# PROMPT:
Without any of the pictures, set down the data below exactly.

# INFORMATION SUPPLIED:
· · · · ·

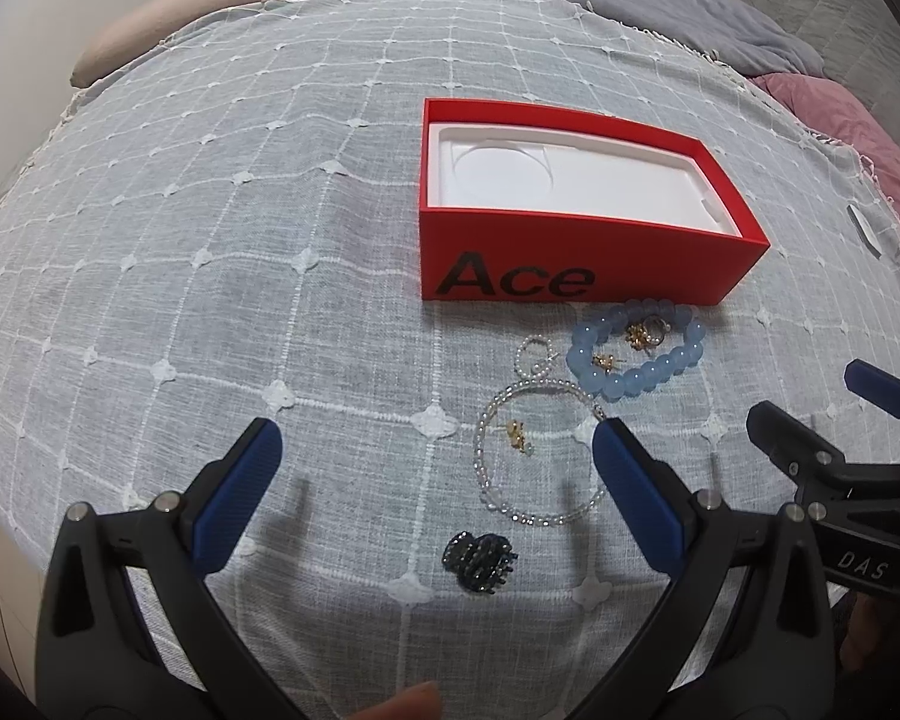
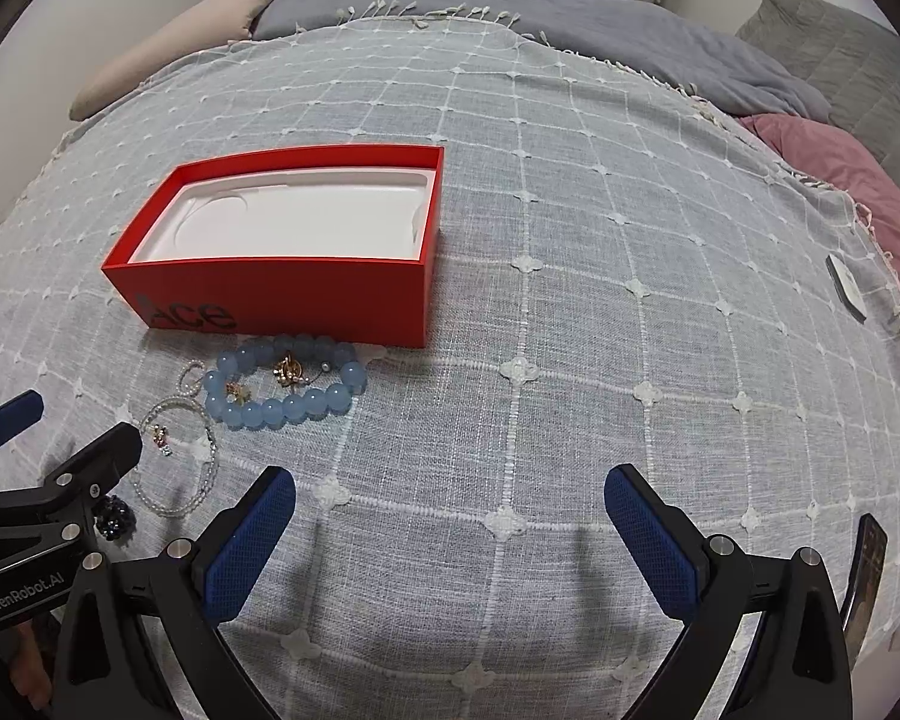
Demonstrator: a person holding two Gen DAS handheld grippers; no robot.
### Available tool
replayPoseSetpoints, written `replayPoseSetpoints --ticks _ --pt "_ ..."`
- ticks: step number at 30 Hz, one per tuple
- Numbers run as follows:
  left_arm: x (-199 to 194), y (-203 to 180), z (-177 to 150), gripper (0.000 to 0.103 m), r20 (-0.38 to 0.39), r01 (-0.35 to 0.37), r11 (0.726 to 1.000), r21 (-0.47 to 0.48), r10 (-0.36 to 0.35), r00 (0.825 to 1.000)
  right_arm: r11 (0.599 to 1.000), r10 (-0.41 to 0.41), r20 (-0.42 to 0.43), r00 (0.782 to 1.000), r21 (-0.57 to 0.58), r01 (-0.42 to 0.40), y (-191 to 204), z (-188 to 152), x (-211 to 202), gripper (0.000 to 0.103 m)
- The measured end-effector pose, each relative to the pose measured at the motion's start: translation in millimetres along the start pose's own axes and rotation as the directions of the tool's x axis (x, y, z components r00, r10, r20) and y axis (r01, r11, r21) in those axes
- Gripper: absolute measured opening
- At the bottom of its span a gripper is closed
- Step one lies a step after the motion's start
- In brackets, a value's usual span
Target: Organize jewelry
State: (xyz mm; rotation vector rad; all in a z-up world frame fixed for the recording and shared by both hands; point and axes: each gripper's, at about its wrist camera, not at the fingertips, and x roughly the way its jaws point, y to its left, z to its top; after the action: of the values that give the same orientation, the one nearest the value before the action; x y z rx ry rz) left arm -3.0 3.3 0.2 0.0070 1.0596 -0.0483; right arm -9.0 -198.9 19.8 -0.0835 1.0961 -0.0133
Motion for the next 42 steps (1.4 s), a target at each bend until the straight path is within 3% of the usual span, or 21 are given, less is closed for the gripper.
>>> replayPoseSetpoints --ticks 30,42 --pt "1 -2 -1 0.103 -0.002 0.0 1.0 -0.001 0.0 1.0 1.0 0.0 -0.007 1.0 -0.001 0.0 1 2 3 0.103" --pt "3 23 4 0.103 0.043 -0.015 1.0 -0.011 0.015 0.999 0.997 0.064 0.038 0.997 -0.046 -0.062 -2 4 0 0.103"
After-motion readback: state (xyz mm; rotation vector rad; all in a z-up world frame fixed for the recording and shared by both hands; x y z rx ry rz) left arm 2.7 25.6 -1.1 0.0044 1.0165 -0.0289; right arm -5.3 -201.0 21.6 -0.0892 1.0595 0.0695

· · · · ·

# RESPONSE AREA:
Demonstrator: a person holding two Gen DAS handheld grippers; no robot.
### Available tool
replayPoseSetpoints, written `replayPoseSetpoints --ticks _ --pt "_ ..."`
- ticks: step number at 30 Hz, one per tuple
- Numbers run as follows:
  left_arm: x (-199 to 194), y (-203 to 180), z (-177 to 150), gripper (0.000 to 0.103 m), r20 (-0.38 to 0.39), r01 (-0.35 to 0.37), r11 (0.726 to 1.000), r21 (-0.47 to 0.48), r10 (-0.36 to 0.35), r00 (0.825 to 1.000)
  right_arm: r11 (0.599 to 1.000), r10 (-0.41 to 0.41), r20 (-0.42 to 0.43), r00 (0.782 to 1.000), r21 (-0.57 to 0.58), r01 (-0.42 to 0.40), y (-191 to 204), z (-188 to 152), x (-211 to 202), gripper (0.000 to 0.103 m)
- The measured end-effector pose, each relative to the pose measured at the motion's start: translation in millimetres along the start pose's own axes and rotation as the directions of the tool's x axis (x, y, z components r00, r10, r20) and y axis (r01, r11, r21) in those axes
- Gripper: absolute measured opening
- At the bottom of its span a gripper is closed
- Step one lies a step after the motion's start
- In brackets, a value's usual span
Target: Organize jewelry
State: (xyz mm; rotation vector rad; all in a z-up world frame fixed for the recording and shared by both hands; point and axes: each gripper's, at about its wrist camera, not at the fingertips, and x roughly the way its jaws point, y to its left, z to its top; after the action: of the values that give the same orientation, the one nearest the value before the action; x y z rx ry rz) left arm -3.0 3.3 0.2 0.0070 1.0596 -0.0483; right arm -9.0 -198.9 19.8 -0.0835 1.0961 -0.0133
Motion for the next 42 steps (1.4 s), a target at each bend until the straight path is within 3% of the usual span, or 21 are given, less is closed for the gripper.
>>> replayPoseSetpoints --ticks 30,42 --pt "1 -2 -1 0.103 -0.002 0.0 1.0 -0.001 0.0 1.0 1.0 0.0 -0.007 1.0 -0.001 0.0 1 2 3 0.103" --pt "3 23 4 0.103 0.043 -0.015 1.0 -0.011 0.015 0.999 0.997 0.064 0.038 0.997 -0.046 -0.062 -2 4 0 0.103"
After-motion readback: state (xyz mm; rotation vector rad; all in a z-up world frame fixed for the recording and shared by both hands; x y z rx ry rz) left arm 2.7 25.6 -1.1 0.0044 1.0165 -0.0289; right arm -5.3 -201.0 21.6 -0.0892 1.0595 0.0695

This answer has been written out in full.